When Ted Green stepped onto the ice with the St. Boniface Canadiens in 1956-57, he was the property of the Montreal Canadiens. Three seasons later, he won the Memorial Cup with the Winnipeg Braves before the Boston Bruins secured his rights in the inter-league waiver draft of 1960.
In Green, the Bruins got a solid enforcer who provided the club with crease-clearing spine and leadership during the lean years of the early sixties. He put in eight seasons in Boston, watching the team accumulate an increasing number of Stanley Cup pieces when he suffered one of the more serious injuries in NHL history. Green's skull was fractured as the result of a stick-swinging duel with Wayne Maki of the St. Louis Blues during a pre-season match in 1969. Green was left paralyzed and close to death with no expectations of ever resuming his career on ice. But a year of convalescence and conditioning brought on an impressive recovery. With a metal plate in his head, Green returned to the Bruins line-up to finally savor a Stanley Cup victory in 1972, having missed the first win in 1970.

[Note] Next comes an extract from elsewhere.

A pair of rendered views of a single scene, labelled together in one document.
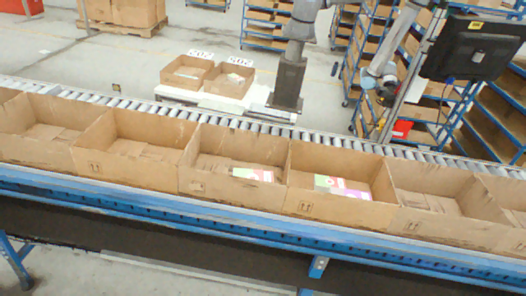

In 1972, Green became one of the high-profile NHLers who jumped to the WHA, in his case, with the New England Whalers. The team won the league's first Avco Cup in 1973. After two more seasons with the Whalers, Green closed out his career with the Winnipeg Jets where he enjoyed two more Avco Cup victories.
In 1979-80, Green stepped behind the bench to lead the Carman Hornets to a Manitoba intermediate championship. He then joined the Edmonton Oilers staff as an assistant, savouring five Stanley Cup victories. He tried his hand as the Oilers head coach from 1991-93 before stepping back to continue assisting with the organization. He later moved with Glen Sather to the Rangers, also as an assistant.